47 Million Uninsured Americans "Don't Go Without Health Care"
McConnell the " strict obstructionist " was naturally in the forefront of the all-out Republican effort to block health care reform at any cost. As he repeatedly put it in June 2009 , "all of us want reform, but not reform that denies, delays, or rations health care." To prove his point, McConnell didn't merely trot out a Canadian patient who came to the U.S. for special treatment, but insisted to NBC's David Gregory that no American does without health care now. >
GREGORY: Do you think it's a moral issue that 47 million Americans go without health insurance? >
McCONNELL: Well, they don't go without health care. It's not the most efficient way to provide it. As we know, the doctors in the hospitals are sworn to provide health care. We all agree it is not the most efficient way to provide health care to find somebody only in the emergency room and then pass those costs on to those who are paying for insurance. So it is important, I think, to reduce the number of uninsured. The question is, what is the best way to do that?

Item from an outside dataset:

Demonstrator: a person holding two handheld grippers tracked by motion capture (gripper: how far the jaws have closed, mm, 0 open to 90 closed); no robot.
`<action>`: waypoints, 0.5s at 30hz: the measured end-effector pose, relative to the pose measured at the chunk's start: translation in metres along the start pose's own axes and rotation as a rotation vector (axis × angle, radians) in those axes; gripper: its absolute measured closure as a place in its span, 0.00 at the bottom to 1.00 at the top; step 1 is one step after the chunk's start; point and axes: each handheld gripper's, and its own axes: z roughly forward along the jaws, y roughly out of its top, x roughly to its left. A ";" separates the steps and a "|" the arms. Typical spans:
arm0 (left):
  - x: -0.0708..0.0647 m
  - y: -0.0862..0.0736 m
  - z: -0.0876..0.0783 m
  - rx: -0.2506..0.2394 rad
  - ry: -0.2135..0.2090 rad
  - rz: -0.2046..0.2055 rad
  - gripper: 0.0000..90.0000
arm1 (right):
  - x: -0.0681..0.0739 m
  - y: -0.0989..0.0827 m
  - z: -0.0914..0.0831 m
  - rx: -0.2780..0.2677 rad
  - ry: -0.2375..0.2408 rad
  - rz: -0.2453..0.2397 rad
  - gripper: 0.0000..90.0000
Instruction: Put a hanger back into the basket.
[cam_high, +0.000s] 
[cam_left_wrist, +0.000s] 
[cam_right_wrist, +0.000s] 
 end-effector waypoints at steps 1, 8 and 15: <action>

That President George W. Bush, Tom Delay and Paul Broun among other Republicans also claimed "people have access to health care in America...after all, you just go to an emergency room" doesn't make it any more true. As the numbers show -- 50 million uninsured, another 25 million uninsured, 45,000 unnecessary deaths, one in five Americans "self-rationing" care and 62 percent of all personal bankruptcies being related to medical bills -- the crisis is far worse than the one Mitch McConnell pretends doesn't exist.
The Public Option "May Cost You Your Life"

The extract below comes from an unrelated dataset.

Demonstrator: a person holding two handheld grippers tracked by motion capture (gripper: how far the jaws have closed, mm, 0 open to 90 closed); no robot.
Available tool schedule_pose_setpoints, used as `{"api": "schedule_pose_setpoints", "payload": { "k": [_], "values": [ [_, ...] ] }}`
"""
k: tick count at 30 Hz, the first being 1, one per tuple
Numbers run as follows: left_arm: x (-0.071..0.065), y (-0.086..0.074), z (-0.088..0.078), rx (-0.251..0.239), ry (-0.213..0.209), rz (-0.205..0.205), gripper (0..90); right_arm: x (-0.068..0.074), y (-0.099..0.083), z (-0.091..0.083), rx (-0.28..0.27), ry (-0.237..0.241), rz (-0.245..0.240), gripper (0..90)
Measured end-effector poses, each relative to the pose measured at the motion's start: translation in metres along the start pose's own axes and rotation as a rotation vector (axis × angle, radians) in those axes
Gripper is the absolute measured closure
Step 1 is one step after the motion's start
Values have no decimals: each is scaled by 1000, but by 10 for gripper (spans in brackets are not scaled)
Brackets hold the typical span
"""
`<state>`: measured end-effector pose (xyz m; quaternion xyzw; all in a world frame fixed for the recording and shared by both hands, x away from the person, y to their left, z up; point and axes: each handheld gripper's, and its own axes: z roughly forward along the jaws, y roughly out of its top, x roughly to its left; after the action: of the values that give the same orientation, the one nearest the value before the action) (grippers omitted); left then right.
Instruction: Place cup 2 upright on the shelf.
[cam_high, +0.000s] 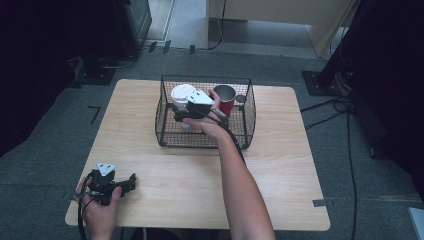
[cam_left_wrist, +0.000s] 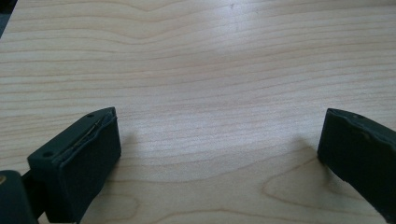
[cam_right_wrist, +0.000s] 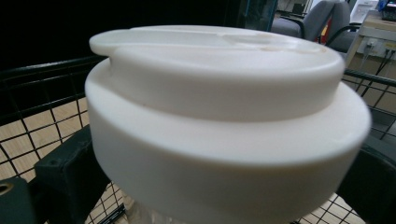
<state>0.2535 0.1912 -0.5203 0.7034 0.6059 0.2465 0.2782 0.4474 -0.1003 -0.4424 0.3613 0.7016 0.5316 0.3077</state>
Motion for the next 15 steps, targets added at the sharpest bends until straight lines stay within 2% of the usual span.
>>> {"api": "schedule_pose_setpoints", "payload": {
  "k": [5, 12, 15],
  "values": [
    [0, 0, 0, 0, 0, 0, 1, -1, 2, -4, -12, -3, 14, 8],
    [0, 0, 0, 0, 0, 0, 1, -1, 6, -11, -30, 8, -1, 2],
    [0, 0, 0, 0, 0, 0, 1, -2, 9, -15, -30, 15, -22, 2]
  ]
}}
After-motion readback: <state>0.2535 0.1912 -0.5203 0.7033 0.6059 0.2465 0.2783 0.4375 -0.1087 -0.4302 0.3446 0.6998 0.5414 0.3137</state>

While Mitch McConnell insisted that the lack of insurance doesn't prevent anyone from getting health care, in 2009 he suggested having coverage could prove fatal . Months before the passage of the Affordable Care Act without the so-called "public option," Minority Leader McConnell said it would be deadly.
That irresponsible fear-mongering came during an appearance on Dennis Miller's radio show in October 2009. Blasting the "opt-out" version of the public option then being considered in the Senate bill, the Senator from the state ranked 45th in health care performance insisted access to coverage could kill you : >
MCCONNELL: Well, it doesn't make any difference frankly whether you opt-in or you opt-out, it's still a government plan. You know, Medicaid, the program for the poor now, states can opt-out of that, but none of them have. I think if you have any kind of government insurance program, you're going to be stuck with it and it will lead us in the direction of the European style, you know, sort of British-style, single payer, government run system. And those systems are known for delays, denial of care and, you know, if your particular malady doesn't fit the government regulation, you don't get the medication. >
MILLER: Right. >
MCCONNELL: And it may cost you your life. I mean, we don't want to go down that path.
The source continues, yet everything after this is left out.